Ce matin, le sang chaud des bébés phoques a commencé de se refroidir et de coaguler sur les quelques morceaux de banquise dérivant, où les phoques du Groenland survivent.
Après des semaines de noyades massives et horribles dans les eaux froides et sombres de l'Atlantique suite à la fonte accélérée de la banquise, les jeunes phoques du Groenland, sans défense, doivent maintenant affronter l'implacl'implacabilité barbare des massues des chasseurs de phoques qui vont s'abattre sur leurs crânes fragiles.
Le massacre pervers des bébés phoques du Groenland a commencé, et ce, après qu'environ un quart des naissances de cette année ait déjà périt du fait du réchauffement climatique. Le Canada veut tuer 275.000 survivants, et les bateaux de chasse sont en train de récurer les berges et de rechercher les quelques morceaux de glace dérivants, avant de lâcher leurs hordes de meurtriers sur les sans défense.
Le carnage est en cours. Le plus grand massacre de mammifères marins sur la planète. Il a été approuvé par un Terre-Neuva qui tient la position de Ministre des pêches et des océans. Il a cette semaine, montré un mépris sans commune mesure vis-à-vis des preuves scientifiques, et de la réalité du réchauffement climatique, et a instauré des quotas dans le seul but d'apaiser les pêcheurs de Terre-Neuve qui n'aiment pas les phoques.
Ce qui est une tragédie annuelle à des proportions immenses est aujourd'hui encore plus ignoblement aberrent du fait que les meurtriers s'attaquent aux survivants ce ces conditions catastrophiques de fonte des glaces. Ces phoques ont lutté et souffert pour survivre aux éléments naturels, et aujourd'hui, ils dérivent sur des petits morceaux de banquise sans moyen de défense ni secours.
Quel paquet de lâches que ces tueurs de bébés phoques. Ils sont la honte du Canada, et en tant que Canadien de douzième génération, dont la famille a toujours été liée au secteur maritime, je suis dégoutté de la brutalité et de l'obscénité de ce massacre à grande échelle sur la glace des lieux de mise-bas au large de la côte Est du Canada.

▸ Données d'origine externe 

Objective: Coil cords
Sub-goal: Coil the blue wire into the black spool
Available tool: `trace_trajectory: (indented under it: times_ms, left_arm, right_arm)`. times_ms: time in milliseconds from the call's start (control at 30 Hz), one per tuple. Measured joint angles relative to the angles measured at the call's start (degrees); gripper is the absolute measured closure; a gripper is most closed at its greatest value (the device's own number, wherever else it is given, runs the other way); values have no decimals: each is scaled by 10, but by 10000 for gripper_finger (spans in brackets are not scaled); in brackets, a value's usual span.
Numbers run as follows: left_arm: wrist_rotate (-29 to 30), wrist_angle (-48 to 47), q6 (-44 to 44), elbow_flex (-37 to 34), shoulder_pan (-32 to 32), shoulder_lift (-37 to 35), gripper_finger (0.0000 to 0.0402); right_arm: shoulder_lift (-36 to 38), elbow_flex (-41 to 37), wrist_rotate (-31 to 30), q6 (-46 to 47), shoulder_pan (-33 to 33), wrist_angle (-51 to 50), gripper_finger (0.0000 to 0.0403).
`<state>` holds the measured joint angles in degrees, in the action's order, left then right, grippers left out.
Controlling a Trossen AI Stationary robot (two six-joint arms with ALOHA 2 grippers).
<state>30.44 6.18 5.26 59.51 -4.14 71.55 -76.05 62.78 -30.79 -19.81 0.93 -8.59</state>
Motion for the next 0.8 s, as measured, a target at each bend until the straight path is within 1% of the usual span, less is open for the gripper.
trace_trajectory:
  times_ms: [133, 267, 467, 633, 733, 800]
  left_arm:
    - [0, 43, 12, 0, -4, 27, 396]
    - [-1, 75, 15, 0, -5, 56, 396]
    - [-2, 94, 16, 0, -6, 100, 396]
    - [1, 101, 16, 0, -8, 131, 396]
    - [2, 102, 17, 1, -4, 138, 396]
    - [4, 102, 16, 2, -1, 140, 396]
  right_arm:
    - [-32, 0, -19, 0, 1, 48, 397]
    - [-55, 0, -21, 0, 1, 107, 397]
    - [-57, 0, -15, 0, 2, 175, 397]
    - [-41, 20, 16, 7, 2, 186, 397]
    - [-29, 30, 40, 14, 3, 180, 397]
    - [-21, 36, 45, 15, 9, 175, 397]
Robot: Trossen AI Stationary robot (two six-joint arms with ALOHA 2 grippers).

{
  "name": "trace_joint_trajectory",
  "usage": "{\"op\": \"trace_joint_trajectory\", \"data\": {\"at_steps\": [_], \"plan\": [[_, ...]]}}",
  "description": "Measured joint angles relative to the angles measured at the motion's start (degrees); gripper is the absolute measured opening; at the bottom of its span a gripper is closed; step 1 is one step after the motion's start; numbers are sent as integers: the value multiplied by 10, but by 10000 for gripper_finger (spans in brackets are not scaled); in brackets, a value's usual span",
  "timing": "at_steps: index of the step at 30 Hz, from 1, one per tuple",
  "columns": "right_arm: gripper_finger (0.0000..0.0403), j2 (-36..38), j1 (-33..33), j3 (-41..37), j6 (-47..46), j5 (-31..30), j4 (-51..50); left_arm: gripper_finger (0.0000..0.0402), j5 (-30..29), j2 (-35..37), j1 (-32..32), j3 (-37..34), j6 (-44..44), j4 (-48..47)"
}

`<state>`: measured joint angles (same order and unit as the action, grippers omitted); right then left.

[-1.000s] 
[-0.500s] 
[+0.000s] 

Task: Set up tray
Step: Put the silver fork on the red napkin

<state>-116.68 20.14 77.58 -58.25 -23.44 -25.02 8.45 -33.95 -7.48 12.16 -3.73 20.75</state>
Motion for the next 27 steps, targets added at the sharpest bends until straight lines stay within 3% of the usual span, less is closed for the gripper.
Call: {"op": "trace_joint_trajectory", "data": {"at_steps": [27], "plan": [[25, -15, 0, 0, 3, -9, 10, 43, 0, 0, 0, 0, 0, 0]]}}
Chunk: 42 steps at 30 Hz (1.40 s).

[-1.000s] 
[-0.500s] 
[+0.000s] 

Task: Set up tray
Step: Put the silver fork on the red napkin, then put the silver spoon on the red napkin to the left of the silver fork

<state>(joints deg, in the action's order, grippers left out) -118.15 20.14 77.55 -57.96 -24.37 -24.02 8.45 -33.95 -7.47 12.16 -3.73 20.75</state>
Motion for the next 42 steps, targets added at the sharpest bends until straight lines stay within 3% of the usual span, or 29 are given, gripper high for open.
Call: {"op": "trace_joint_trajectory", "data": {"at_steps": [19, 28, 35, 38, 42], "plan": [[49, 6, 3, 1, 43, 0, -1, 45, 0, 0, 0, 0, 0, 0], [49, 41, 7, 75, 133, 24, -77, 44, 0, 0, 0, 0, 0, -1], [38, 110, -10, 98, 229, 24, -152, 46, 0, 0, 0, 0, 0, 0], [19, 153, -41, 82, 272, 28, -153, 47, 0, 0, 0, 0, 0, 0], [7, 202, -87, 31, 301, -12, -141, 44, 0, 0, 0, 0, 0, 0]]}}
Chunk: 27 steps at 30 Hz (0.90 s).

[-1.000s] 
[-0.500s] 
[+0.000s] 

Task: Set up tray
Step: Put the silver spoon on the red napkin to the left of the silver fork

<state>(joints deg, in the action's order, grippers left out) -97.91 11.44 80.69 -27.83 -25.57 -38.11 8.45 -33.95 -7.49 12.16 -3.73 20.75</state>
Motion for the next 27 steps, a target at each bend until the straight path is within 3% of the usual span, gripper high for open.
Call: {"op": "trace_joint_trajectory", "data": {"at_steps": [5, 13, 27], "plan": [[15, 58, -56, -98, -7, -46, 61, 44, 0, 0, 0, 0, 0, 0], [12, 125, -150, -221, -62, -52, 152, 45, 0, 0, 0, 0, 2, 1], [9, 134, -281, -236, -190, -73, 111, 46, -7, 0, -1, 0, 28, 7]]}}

Je ne peux pas aller sur place cette année parce que par décision de justice, je suis interdit de séjour sur la moitié de mon pays Natal. J'ai été récemment condamné pour avoir été témoin de la mort d'un phoque aux mains d'un chasseur (en 2005) et ai été condamné à payer une amende de 3.000 $ et interdit d'entrée sur le territoire canadien par la côte Atlantique pendant deux ans.
Nous mettons « interdit de séjour » au même rang que l'Apartheid qui gouverna l'Afrique du Sud, et maintenant, des Canadiens sont interdits de séjour pour avoir seulement été témoin d'une atrocité sur le territoire canadien.
Le Canada clame que la chasse au phoque est la chasse la plus humaine et réglementée du monde. Si tel est le cas, pourquoi en être témoin ou faire un document sur le sujet est-il un crime ?
Mais plus grave, pourquoi les chasseurs ont-ils l'autorisation d'exterminer les survivants de la plus grosse vague de mortalité de jeunes phoques due au réchauffement ? Ajouter un quota de 275.000 à une estimation de 250.000 morts suite à la fonte de la banquise, nous donne un chiffre énorme de 525.000 morts pour 2007.
Ce n'est même plus une chasse, c'est un massacre. C'est une tentative d'extermination d'une espèce.
Le gouvernement canadien se défendra de cette accusation. Pourquoi extermineraient-ils les phoques qui sont le gagne-pain des chasseurs ? Le même argument a été utilisé pour justifier la surpêche au cabillaud. Les populations de cabillaud ont été éliminées et ne s'en remettront jamais du fait de l'arrogance et de la volonté de se voiler la face du département canadien de la pêche et des océans (DFO).
Les phoques du Groenland sont systématiquement exterminés, et le DFO supervise cette solution radicale, parce que les phoques sont les boucs-émissaires d'une mauvaise gestion de la pêche. Si le gouvernement accuse les phoques et promet comme solution pour le retour à une population normale de poissons, l'extermination des phoques, les électeurs continueront de le soutenir. Considérant que le ministre de la pêche, Monsieur Loyola Hearn, dépend seulement des électeurs de Terre-Neuve, il n'a pas à se soucier des inquiétudes des Canadiens hors de Terre-Neuve.